La France – Deux jours à Lyon

Il y a trente ans, j’obtenais mon diplôme de l’institut National des Sciences Appliquées de Lyon … comme une envie de pèlerinage dans cette belle ville dont je garde un excellent souvenir. Venez-vous avec nous?

Laissez votre voiture à votre hôtel et cherchez la station de vélo la plus proche.

Les berges et toute la ville ont été aménagées avec des pistes cyclables. Nous avons choisi l’application Velo’V.

Si comme nous, vous n’êtes pas encore remis de votre décalage horaire, vous pouvez commencer la visite avec une trottinette électrique réservée avec l’application LIME.

C’est un peu cher mais très amusant. Vous pourrez la laisser ou vous voulez en respectant le passage des piétons.

Vous aurez piquer un petit roupillon sur les pelouses du parc de la Tete d’Or au préalable.

Vous pourrez ensuite prendre le funiculaire et monter à la basilique Notre-Dame de Fourvière après avoir traverser la place Bellecour.

La basilique est splendide.

Et la vue de Lyon y est magnifique.

A chacun son pèlerinage, Jean-Luc a piloté l’installation de l’ascenseur de la tour des télécom dans son passé.

Allez jeter un œil aux Théâtres romains depuis le point de vue de la rue Cléberg

Puis redescendez au vieux Saint-Jean par le jardin des Hortensias.

Ou vous pourrez déambuler d’une traboule à l’autre.

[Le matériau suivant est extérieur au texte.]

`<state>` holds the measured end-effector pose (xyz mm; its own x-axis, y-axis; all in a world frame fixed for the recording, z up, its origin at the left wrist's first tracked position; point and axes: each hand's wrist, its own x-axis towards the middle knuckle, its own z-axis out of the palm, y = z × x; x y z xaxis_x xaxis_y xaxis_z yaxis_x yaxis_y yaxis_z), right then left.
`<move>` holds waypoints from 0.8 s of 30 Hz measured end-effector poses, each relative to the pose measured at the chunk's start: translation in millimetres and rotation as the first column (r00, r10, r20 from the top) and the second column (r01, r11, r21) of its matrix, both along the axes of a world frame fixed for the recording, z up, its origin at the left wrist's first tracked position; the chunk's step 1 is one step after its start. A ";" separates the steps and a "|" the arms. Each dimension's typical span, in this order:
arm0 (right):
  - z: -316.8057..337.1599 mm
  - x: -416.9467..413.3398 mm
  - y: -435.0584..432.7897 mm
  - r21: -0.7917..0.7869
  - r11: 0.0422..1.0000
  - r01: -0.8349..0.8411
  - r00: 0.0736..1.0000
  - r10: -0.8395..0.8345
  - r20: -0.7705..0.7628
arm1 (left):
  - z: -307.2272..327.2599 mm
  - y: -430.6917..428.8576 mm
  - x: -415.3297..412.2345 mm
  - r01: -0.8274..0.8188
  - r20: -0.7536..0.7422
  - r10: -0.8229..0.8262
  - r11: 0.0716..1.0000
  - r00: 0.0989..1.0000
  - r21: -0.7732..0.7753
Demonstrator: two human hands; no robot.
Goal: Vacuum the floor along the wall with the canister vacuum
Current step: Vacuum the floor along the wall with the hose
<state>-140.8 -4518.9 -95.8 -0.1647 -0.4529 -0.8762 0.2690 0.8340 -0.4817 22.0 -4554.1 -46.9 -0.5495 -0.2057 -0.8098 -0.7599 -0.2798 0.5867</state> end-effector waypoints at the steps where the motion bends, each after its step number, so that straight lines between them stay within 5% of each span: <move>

Du latin transambulare (circuler à travers), la traboule est un passage couvert réservé aux piétons qui permet de circuler d’une rue à l’autre en passant sous les habitations, à travers des cours et des escaliers.

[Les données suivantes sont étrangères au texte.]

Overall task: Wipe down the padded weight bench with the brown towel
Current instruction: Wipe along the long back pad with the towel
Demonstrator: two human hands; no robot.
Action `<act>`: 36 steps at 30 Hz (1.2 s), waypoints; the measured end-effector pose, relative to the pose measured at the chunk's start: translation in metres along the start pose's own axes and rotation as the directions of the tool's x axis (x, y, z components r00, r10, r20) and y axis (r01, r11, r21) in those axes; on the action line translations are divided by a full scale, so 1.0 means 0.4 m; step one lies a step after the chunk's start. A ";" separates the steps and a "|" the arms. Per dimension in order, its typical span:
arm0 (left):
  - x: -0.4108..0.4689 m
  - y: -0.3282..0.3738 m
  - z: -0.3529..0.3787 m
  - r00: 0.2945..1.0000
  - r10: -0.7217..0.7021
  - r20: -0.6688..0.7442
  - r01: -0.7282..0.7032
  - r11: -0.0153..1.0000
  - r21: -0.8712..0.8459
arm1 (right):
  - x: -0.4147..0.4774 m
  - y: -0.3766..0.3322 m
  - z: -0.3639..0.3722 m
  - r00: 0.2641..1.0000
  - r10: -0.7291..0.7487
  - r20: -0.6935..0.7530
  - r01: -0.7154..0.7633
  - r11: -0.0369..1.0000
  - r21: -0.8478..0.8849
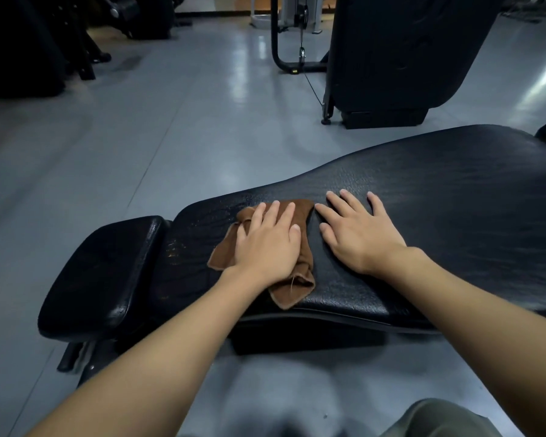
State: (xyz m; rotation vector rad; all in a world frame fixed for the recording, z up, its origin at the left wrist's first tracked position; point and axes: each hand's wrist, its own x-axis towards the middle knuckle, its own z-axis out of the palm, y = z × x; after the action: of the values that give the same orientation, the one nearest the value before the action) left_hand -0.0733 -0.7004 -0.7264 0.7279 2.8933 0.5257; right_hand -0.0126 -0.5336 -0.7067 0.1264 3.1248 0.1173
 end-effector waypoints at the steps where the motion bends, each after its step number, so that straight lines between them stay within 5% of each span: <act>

Les premières traboules apparaissent au IVe siècle et étaient construites perpendiculairement à la Saône. On compte plus de 500 traboules à Lyon, dont environ 200 dans le quartier du Vieux-Lyon. Un grand nombre de ces passages obscurs et mystérieux sont fermés ou condamnés. Toutefois, un certain nombre de traboules restent ouvertes au public.

Au vieux Saint-Jean, sur une des nombreuses places,

une pause s’impose dans un bouchon Lyonnais, pour un repas typique de la région.

En dessert, offrez-vous des cocons. Ce chocolat doit son nom aux cocons produits par les petits vers à soie, car Lyon a toujours été la ville numéro un de la soie ! Cette création pour le moins originale date de 1954. Dedans, un praliné à la noisette délicatement parfumé à la liqueur de curaçao et à l’orangeat (sorte de confit d’oranges fabriqué à base d’écorces), le tout recouvert de pâte d’amande jaune clair.

Un vrai régal cette ville qu’on vous recommande!